Thursday, January 16, 2014

Syria grappling with Saudi-backed crisis

A political commentator says the Al Saud regime has been using its assets to fund nearly three years of bloody violence plaguing the Syrian nation, Press TV reports.
Webster Griffin Tarpley, a US-based author and historian, told Press TV on Wednesday that Syria has been grappling with an influx of “foreign fighters, terrorists and adventurists from around the world” since March 2011, adding, “But none of this would have been possible without the funding” from Saudi Arabia.
The analyst further stressed that nearly three years into the crisis in Syria, the Al Saud regime has now realized that the “death squads” and Wahhabi extremists that it has unleashed in Syria are not capable of “militarily" overthrowing the Syrian government.
Tarpley went on to say that the Takfiri extremists “who have engaged in cannibalism and massacres [and] for whom beheadings seems to be a common practice” cannot shape the civilization of countries such as Syria. Saudi Arabia is now attempting to foster terrorism in Syria’s neighboring countries, including Lebanon and Iraq, to vent its frustration over the defeats and failures in Syria, added Tarpley.
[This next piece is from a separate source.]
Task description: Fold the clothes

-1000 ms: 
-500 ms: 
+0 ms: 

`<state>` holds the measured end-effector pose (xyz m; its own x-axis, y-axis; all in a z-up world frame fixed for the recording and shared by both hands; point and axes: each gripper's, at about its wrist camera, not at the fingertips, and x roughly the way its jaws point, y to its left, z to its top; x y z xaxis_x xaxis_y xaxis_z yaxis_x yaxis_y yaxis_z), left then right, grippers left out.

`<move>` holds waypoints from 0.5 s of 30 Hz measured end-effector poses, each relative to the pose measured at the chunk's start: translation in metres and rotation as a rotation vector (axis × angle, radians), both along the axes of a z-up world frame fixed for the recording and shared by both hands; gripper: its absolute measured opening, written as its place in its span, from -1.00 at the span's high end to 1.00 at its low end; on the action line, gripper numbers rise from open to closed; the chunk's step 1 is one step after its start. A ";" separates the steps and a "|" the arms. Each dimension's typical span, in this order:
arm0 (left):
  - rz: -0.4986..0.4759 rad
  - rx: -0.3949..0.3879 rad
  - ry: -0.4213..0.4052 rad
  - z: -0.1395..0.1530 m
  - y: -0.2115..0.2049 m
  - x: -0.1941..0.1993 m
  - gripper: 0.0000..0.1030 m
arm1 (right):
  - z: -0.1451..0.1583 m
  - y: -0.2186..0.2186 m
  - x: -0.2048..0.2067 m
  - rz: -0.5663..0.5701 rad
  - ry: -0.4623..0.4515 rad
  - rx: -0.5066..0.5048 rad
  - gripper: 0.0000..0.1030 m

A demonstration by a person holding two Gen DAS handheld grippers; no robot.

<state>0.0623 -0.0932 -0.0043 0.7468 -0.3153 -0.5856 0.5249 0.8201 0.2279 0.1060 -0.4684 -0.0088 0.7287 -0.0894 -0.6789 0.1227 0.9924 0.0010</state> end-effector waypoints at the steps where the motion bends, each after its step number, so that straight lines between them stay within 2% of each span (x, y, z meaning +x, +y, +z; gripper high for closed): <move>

In a Wednesday meeting with Iran Foreign Minister Mohammad Javad Zarif in Damascus, Syrian President Bashar al-Assad warned that Saudi Arabia’s political and religious ideology of Wahhabism threatens “the whole world,” calling on Syrians and other people in the Middle East to confront Wahhabism.
Saudi Arabia has been among the main supporters of the Takfiri militants operating against the government of President Assad since the outbreak of the violence, which has so far killed more than 100,000 people according to figures released by the United Nations.